Task -
What follows is a listing; restate every line of it word for word.

Stored data -
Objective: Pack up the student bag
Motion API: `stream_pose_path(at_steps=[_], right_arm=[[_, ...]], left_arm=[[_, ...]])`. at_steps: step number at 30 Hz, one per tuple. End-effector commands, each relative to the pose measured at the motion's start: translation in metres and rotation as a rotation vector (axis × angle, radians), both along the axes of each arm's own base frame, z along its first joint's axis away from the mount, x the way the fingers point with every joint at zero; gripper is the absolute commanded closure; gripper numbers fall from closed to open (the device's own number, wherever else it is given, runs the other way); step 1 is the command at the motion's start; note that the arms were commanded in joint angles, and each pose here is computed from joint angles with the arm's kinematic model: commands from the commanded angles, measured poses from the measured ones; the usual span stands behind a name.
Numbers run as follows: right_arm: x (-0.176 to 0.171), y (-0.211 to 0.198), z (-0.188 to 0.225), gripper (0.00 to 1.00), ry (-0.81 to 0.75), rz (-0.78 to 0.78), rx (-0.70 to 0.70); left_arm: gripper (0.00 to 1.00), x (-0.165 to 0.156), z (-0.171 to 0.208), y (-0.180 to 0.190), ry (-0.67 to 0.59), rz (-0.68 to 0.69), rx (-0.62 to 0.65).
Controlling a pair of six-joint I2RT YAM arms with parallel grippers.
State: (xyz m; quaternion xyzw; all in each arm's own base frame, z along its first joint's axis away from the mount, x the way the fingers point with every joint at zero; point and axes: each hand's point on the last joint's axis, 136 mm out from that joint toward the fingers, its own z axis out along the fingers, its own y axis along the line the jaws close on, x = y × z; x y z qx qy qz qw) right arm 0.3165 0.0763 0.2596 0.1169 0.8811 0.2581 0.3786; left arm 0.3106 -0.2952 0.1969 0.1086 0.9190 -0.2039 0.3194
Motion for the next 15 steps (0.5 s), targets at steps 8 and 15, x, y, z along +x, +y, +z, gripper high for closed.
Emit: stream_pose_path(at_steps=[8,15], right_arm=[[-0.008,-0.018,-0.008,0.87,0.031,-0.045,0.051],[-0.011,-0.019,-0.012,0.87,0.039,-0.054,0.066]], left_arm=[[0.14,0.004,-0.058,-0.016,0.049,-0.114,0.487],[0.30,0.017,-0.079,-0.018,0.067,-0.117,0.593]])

Response area -
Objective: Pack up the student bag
Motion API: `stream_pose_path(at_steps=[_], right_arm=[[_, ...]], left_arm=[[_, ...]])`. at_steps: step number at 30 Hz, one per tuple. End-effector commands, each relative to the pose measured at the motion's start: translation in metres and rotation as a rotation vector (axis × angle, radians), both along the axes of each arm's own base frame, z along its first joint's axis away from the mount, x the way the fingers point with every joint at zero; gripper is the absolute commanded closure; gripper numbers fall from closed to open (the device's own number, wherever else it is given, runs the other way); step 1 is the command at the motion's start; note that the arms were commanded in joint angles, and each pose here is computed from joint angles with the arm's kinematic model: commands from the commanded angles, measured poses from the measured ones; the usual span stands behind a name.
Numbers run as follows: right_arm: x (-0.176 to 0.171), y (-0.211 to 0.198), z (-0.188 to 0.225), gripper (0.00 to 1.00), ry (-0.81 to 0.75), rz (-0.78 to 0.78), rx (-0.70 to 0.70); left_arm: gripper (0.00 to 1.00), x (-0.165 to 0.156), z (-0.171 to 0.208), y (-0.180 to 0.190), ry (-0.67 to 0.59), rz (-0.68 to 0.69), rx (-0.62 to 0.65).
Controlling a pair of six-joint I2RT YAM arms with parallel grippers.
State: (xyz m; quaternion xyzw; all in each arm's own base frame, z along its first joint's axis away from the mount, x the way the fingers point with every joint at zero; point and axes: each hand's point on the last joint's axis, 136 mm out from that joint toward the fingers, its own z axis out along the fingers, its own y axis along the line the jaws close on, x = y × z; x y z qx qy qz qw) right arm 0.3165 0.0763 0.2596 0.1169 0.8811 0.2581 0.3786; left arm 0.3106 -0.2952 0.1969 0.1086 0.9190 -0.2039 0.3194
Motion for the next 15 steps (0.5 s), targets at steps 8 and 15, x, y, z along +x, +y, +z, gripper high for closed.
Emit: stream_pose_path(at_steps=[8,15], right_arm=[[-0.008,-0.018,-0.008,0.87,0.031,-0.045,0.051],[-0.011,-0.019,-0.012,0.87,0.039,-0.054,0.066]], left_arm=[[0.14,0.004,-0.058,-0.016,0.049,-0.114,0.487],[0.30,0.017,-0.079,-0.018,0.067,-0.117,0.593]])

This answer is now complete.